18+
реклама
18+
Бургер менюБургер меню

Петр Сойфер – Записки танатопрактика (страница 4)

18

Через год в доме появилась кукла — не его, сестры, на четыре года младшей, — фарфоровая, с расписным лицом и настоящими человеческими ресницами, привезённая отцом из деловой поездки в Дрезден. Сестра уронила её через месяц на каменный пол террасы, и лицо треснуло веером тонких линий от виска до подбородка. Мать распорядилась выбросить куклу — треснувший фарфор, по её словам, не подлежал ремонту и портил вид на полке, — но Пьетро выпросил её себе прежде, чем экономка успела вынести мусор.

Он прятал куклу в старой кладовой на третьем этаже, куда никто, кроме него и, изредка, экономки, не заходил, и вечерами, после уроков, пробирался туда с огарком свечи, обмылком воска, снятым с холодной стороны церковного подсвечника, и тонкой кистью, которую украл из набора для рисования. Первые попытки вышли неудачно: воск застывал слишком быстро и ложился каплями, не желая сливаться с фарфором в одну линию, а под пальцами оставался липким, тёплым, с тем характерным медовым запахом, который Пьетро с тех пор на всю жизнь связывал с сосредоточенностью и тайной. Пьетро терпеливо переучивался — грел воск на пламени свечи ровно до того мгновения, пока он не начинал стекать, не капая, вдавливал его в трещину кончиком кисти и тут же разглаживал большим пальцем, ещё тёплым от воска, пока поверхность не затвердевала, покрываясь тонкой, едва заметной плёнкой, похожей на первый лёд на луже. Он обнаружил, что если добавить в размягчённый воск крупицу сухих белил, украденных из той же коробки с красками, цвет получается ближе к фарфоровой белизне, чем чистый воск, отливающий желтизной, хотя добиться идеального оттенка удалось лишь с третьей или четвёртой попытки, после нескольких вечеров, когда он соскабливал неудачный слой ногтем и начинал заново, не позволяя себе оставить работу незавершённой хоть немного хуже, чем она могла бы быть. Три недели ушло на то, чтобы вывести все трещины в единую сеть без единого шва, ещё неделя — на то, чтобы отполировать застывший воск обрывком шёлкового чулка до блеска, неотличимого от глазури.
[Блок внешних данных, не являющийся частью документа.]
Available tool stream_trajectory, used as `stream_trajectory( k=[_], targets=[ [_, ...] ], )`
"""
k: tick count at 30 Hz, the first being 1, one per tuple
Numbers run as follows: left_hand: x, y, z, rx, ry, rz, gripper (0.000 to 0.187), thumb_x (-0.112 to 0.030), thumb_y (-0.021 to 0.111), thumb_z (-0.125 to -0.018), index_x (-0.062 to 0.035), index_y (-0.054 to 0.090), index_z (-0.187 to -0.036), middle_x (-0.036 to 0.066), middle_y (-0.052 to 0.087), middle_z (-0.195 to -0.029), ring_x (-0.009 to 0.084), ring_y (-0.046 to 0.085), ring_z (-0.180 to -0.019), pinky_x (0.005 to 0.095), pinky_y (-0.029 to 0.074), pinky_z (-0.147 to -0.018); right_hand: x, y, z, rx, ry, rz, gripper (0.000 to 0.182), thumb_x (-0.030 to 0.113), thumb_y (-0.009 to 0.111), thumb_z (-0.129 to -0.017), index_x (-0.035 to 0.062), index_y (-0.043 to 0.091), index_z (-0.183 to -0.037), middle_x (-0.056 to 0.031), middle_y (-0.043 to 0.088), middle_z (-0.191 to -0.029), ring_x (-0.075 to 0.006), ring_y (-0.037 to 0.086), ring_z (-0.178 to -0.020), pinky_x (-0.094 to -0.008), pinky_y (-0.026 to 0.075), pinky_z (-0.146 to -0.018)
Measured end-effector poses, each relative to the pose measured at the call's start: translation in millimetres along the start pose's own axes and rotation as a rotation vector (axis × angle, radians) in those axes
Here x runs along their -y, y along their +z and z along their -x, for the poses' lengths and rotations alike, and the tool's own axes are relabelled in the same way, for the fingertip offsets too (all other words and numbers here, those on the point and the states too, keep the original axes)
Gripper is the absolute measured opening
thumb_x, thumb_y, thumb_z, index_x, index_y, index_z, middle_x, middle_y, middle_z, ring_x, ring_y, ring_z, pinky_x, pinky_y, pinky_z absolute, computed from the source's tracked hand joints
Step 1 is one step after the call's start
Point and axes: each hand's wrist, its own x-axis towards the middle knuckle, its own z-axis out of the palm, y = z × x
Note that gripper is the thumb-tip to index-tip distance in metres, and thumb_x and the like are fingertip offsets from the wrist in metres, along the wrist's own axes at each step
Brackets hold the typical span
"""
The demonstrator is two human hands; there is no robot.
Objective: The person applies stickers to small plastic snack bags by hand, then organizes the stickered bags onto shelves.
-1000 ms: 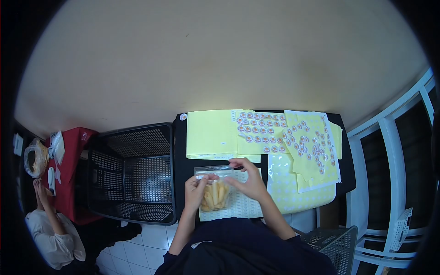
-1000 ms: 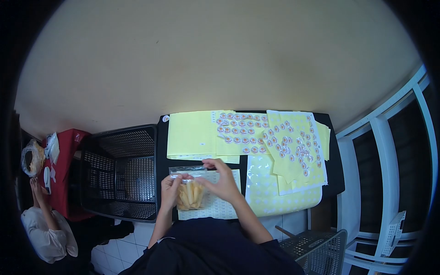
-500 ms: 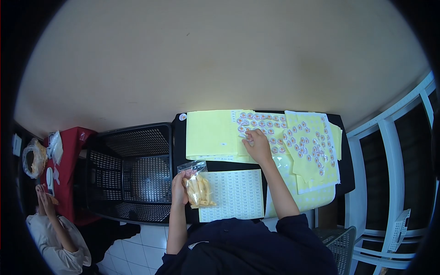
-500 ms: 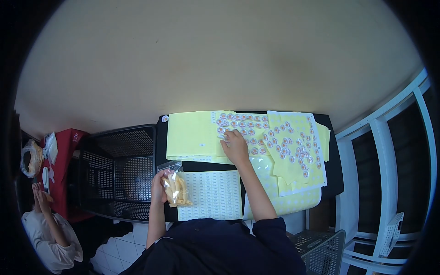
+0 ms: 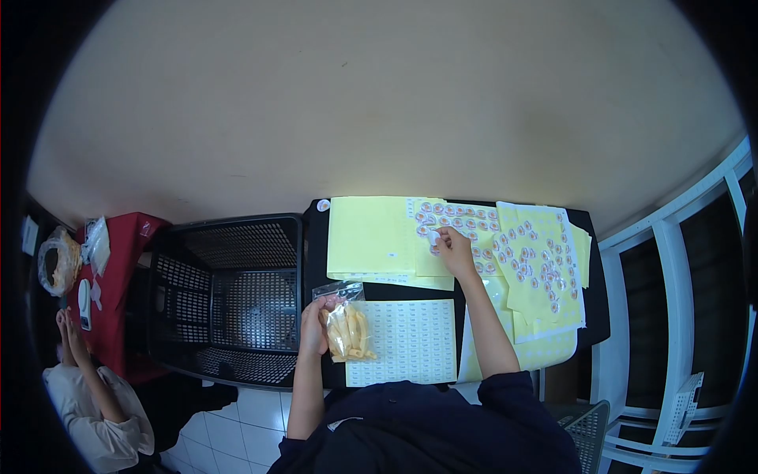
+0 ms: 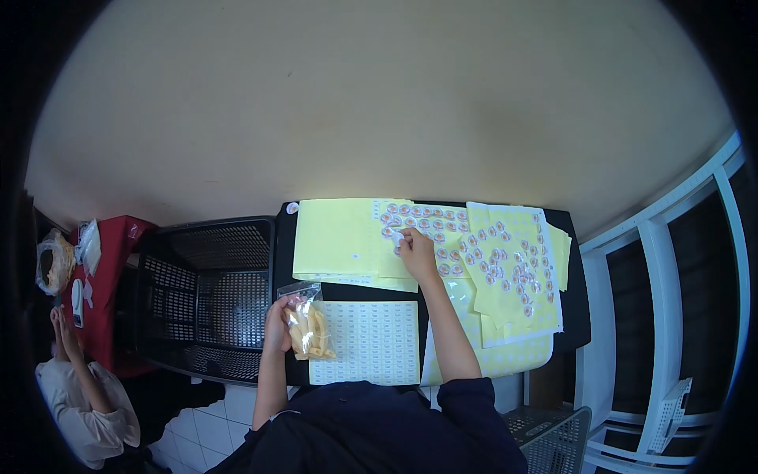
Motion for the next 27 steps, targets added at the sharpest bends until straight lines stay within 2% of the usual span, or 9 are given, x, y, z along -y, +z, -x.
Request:
stream_trajectory(
  k=[2,4,7,9,12,15,18,21,27],
  targets=[
    [3,-4,-1,0.084,0.073,0.034,0.024,-0.015,0.039,-0.086,0.0040,0.053,-0.087,0.014,0.059,-0.086,0.0212,0.057,-0.080,0.0321,0.047,-0.076,3,3,1,-0.027,-0.039,-0.009,0.011,0.000,0.054,-0.076,-0.0041,0.058,-0.086,-0.0136,0.060,-0.072,-0.0205,0.060,-0.061,-0.0286,0.047,-0.054],
    [5,-8,0,0.059,0.021,0.076,0.025,-0.016,0.038,-0.086,0.0038,0.053,-0.087,0.016,0.059,-0.088,0.0251,0.057,-0.084,0.0359,0.046,-0.079,9,12,0,-0.177,-0.217,0.081,0.009,0.001,0.056,-0.076,-0.0010,0.060,-0.084,-0.0092,0.059,-0.075,-0.0135,0.058,-0.065,-0.0242,0.046,-0.056],
    [6,-15,0,0.040,-0.020,0.198,0.027,-0.018,0.038,-0.087,0.0041,0.053,-0.091,0.018,0.059,-0.090,0.0284,0.057,-0.087,0.0388,0.046,-0.080,37,44,-9,-0.113,-0.368,0.013,0.009,0.001,0.057,-0.074,0.0016,0.062,-0.082,-0.0090,0.060,-0.076,-0.0166,0.059,-0.068,-0.0260,0.046,-0.058],
    [6,-16,-2,0.088,-0.032,0.248,0.028,-0.019,0.038,-0.087,0.0043,0.052,-0.092,0.018,0.059,-0.089,0.0285,0.058,-0.086,0.0387,0.046,-0.080,68,70,-16,-0.023,-0.450,0.115,0.010,0.005,0.058,-0.072,0.0061,0.064,-0.079,-0.0085,0.059,-0.076,-0.0249,0.055,-0.078,-0.0336,0.043,-0.072],
    [8,-16,-2,0.102,-0.029,0.238,0.028,-0.019,0.038,-0.087,0.0043,0.051,-0.093,0.018,0.059,-0.089,0.0289,0.058,-0.086,0.0391,0.046,-0.080,97,117,-38,0.035,-0.714,0.230,0.010,0.006,0.058,-0.070,0.0084,0.065,-0.076,-0.0063,0.059,-0.074,-0.0234,0.053,-0.074,-0.0350,0.043,-0.068],
    [7,-16,-2,0.109,-0.039,0.242,0.028,-0.019,0.038,-0.087,0.0045,0.052,-0.093,0.019,0.060,-0.089,0.0283,0.058,-0.086,0.0391,0.047,-0.079,109,157,-54,0.034,-0.795,0.385,0.012,0.004,0.055,-0.069,0.0092,0.065,-0.073,-0.0048,0.059,-0.074,-0.0210,0.053,-0.079,-0.0330,0.041,-0.069],
    [7,-16,-2,0.159,-0.009,0.247,0.028,-0.018,0.037,-0.088,0.0045,0.052,-0.092,0.019,0.060,-0.088,0.0281,0.058,-0.085,0.0387,0.047,-0.078,101,182,-64,0.110,-0.790,0.724,0.014,0.007,0.055,-0.069,0.0106,0.066,-0.077,-0.0033,0.060,-0.079,-0.0208,0.052,-0.083,-0.0328,0.039,-0.071],
    [8,-18,-4,0.177,0.003,0.244,0.028,-0.018,0.036,-0.088,0.0043,0.053,-0.092,0.019,0.061,-0.088,0.0283,0.059,-0.084,0.0384,0.047,-0.078,97,186,-57,0.096,-0.728,0.750,0.017,0.004,0.054,-0.067,0.0092,0.066,-0.079,-0.0066,0.060,-0.079,-0.0220,0.052,-0.085,-0.0353,0.037,-0.076],
    [8,-17,-5,0.202,-0.026,0.272,0.027,-0.018,0.039,-0.088,0.0033,0.053,-0.092,0.018,0.061,-0.088,0.0285,0.059,-0.084,0.0387,0.048,-0.077,95,178,-56,0.240,-0.361,0.446,0.026,0.002,0.050,-0.068,0.0082,0.065,-0.088,-0.0103,0.060,-0.092,-0.0244,0.052,-0.093,-0.0364,0.038,-0.081]
  ],
)
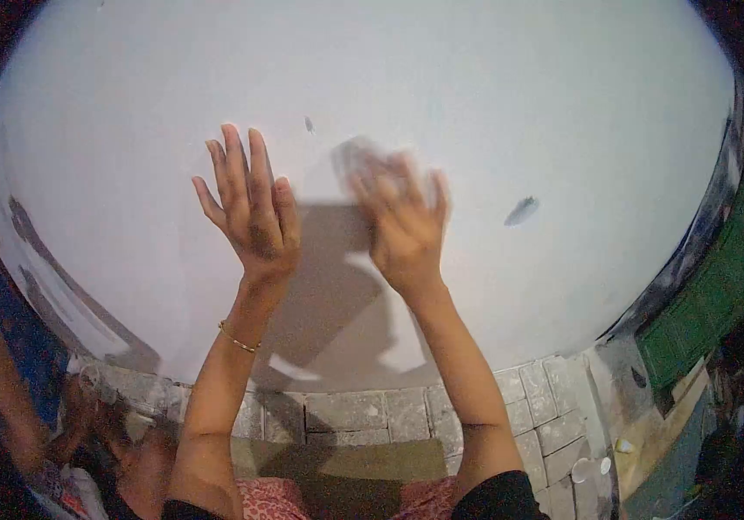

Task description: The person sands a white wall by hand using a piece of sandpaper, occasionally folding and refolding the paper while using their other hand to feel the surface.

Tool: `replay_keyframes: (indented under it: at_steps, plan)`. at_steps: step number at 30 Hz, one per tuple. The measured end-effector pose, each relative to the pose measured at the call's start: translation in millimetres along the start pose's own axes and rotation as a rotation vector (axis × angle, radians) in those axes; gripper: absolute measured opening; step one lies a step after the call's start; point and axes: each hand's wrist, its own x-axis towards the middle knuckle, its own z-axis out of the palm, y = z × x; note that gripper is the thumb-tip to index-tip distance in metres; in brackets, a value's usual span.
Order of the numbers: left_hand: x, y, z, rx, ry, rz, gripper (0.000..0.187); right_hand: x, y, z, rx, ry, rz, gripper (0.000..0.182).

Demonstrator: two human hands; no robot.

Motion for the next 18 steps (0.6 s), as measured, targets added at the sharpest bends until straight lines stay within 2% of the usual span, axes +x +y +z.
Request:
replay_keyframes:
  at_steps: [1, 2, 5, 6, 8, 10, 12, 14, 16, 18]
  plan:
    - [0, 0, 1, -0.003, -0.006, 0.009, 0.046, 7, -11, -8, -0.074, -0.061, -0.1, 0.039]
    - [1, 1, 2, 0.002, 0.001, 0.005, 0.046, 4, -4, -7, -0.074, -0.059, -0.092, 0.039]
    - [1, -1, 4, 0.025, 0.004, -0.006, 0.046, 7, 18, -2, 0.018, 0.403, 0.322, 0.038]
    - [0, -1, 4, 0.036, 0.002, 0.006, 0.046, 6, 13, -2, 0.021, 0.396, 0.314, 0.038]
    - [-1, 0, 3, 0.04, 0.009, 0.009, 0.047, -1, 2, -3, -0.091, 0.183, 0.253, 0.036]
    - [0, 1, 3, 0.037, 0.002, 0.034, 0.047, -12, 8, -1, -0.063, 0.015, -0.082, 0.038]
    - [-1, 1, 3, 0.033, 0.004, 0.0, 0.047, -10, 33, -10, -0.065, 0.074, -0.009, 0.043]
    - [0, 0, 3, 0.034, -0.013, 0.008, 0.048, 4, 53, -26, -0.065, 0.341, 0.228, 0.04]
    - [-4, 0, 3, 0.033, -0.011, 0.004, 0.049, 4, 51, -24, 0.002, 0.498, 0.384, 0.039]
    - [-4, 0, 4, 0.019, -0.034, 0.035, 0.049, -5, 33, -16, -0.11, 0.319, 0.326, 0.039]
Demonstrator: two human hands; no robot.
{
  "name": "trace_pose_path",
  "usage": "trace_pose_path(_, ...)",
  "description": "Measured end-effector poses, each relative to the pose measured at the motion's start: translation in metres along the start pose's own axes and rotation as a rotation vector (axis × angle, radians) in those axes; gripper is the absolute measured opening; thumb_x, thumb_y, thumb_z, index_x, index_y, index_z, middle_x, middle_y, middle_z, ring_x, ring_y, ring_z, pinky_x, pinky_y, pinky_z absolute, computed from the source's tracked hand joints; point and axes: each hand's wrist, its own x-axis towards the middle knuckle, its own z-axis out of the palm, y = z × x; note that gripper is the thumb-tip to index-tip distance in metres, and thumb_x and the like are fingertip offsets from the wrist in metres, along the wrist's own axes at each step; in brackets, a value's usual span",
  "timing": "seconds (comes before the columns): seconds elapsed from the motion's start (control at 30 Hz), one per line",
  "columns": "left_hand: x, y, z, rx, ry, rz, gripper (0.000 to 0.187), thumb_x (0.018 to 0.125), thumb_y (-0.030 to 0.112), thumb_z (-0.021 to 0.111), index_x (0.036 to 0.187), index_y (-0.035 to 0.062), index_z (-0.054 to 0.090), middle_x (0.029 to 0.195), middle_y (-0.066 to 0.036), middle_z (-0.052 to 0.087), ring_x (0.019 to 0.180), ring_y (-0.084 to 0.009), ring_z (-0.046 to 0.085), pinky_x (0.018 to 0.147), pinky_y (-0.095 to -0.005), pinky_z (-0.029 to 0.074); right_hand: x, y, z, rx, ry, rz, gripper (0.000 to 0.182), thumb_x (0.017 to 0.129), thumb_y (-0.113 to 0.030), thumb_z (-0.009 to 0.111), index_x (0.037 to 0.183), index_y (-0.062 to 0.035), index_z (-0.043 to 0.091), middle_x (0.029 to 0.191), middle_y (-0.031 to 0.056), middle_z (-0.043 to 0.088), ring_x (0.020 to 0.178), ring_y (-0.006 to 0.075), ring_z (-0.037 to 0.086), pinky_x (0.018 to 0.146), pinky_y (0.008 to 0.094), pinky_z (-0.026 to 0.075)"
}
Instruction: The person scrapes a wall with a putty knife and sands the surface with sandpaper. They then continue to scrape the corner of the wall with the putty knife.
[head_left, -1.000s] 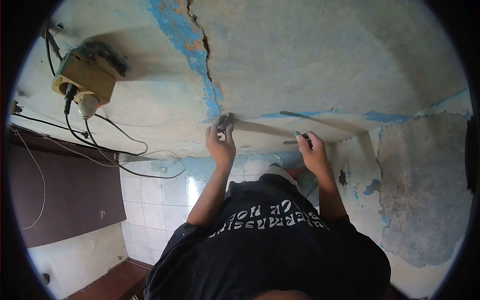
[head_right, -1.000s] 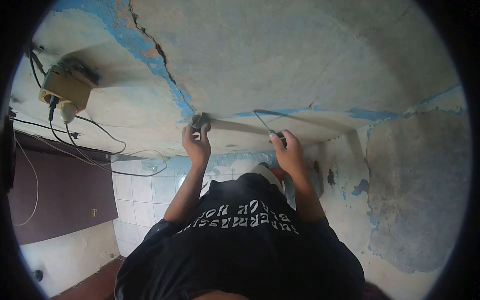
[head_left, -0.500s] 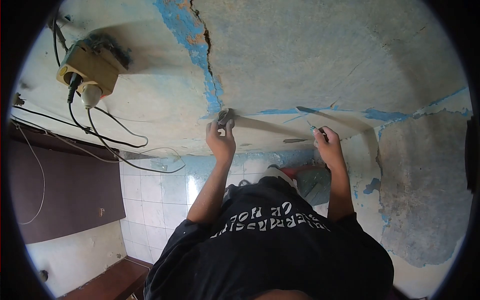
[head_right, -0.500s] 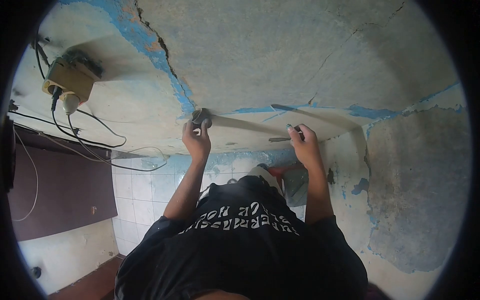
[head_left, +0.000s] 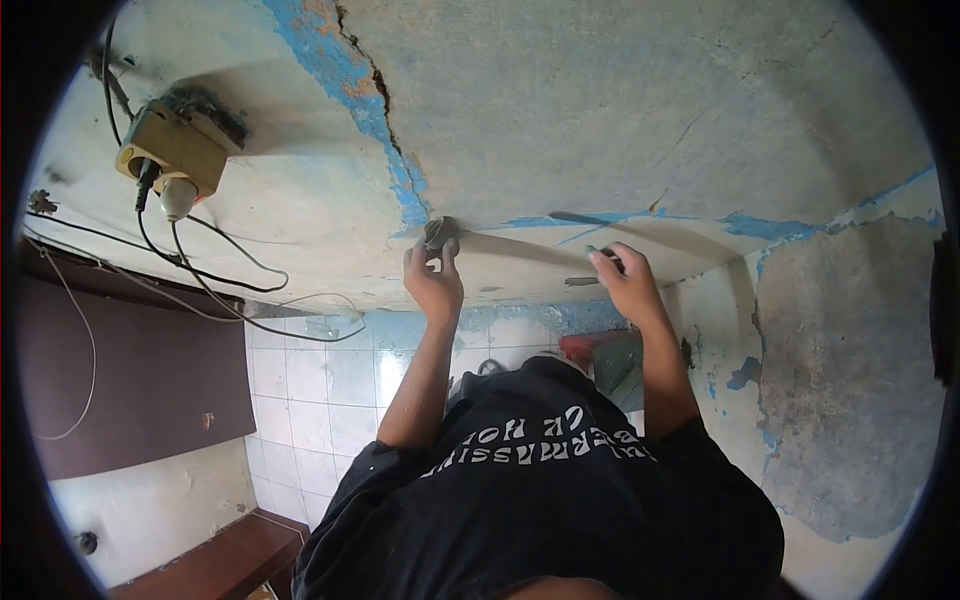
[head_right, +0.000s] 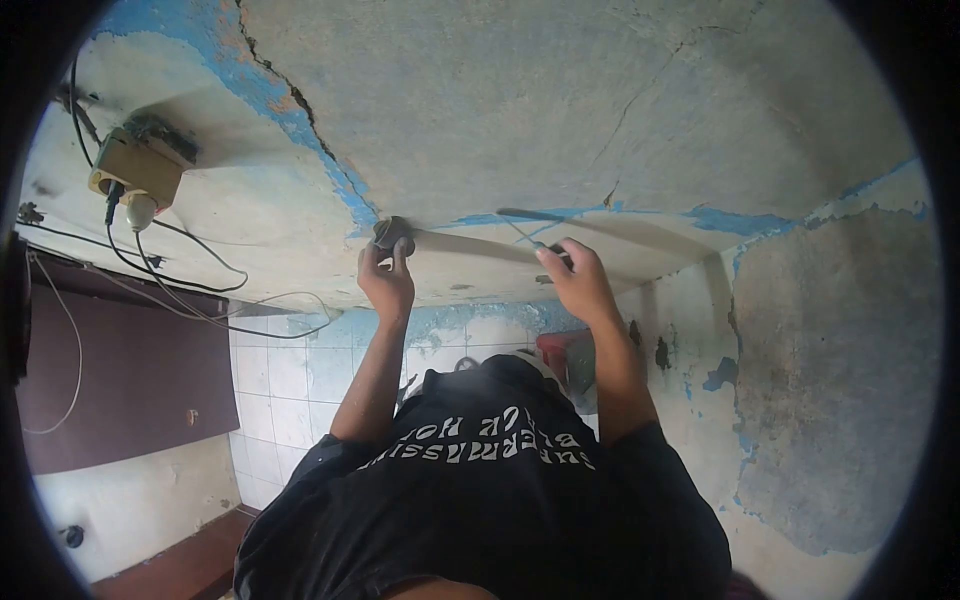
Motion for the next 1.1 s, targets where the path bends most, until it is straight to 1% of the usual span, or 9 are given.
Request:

Когда лицо куклы наконец сомкнулось в единую гладкую поверхность, Пьетро испытал восторг, какого не помнил ни до, ни долгое время после: он не спас куклу для сестры — он вообще не собирался её возвращать, — он сделал разбитое целым, а целое неподвижным и совершенным одним движением своей собственной руки. Он поставил её на подоконник кладовой, где скудный, неровный свет уличного фонаря падал на восстановленное лицо ровно так, как ему хотелось, и долго сидел рядом на холодном полу, просто глядя, — не потому что нужно было проверить работу ещё раз, а потому что сам процесс разглядывания завершённой формы доставлял ему тихое, ни с чем не сравнимое удовольствие, природу которого он тогда не смог бы объяснить и которое годы спустя узнает под именем ремесла всей своей жизни.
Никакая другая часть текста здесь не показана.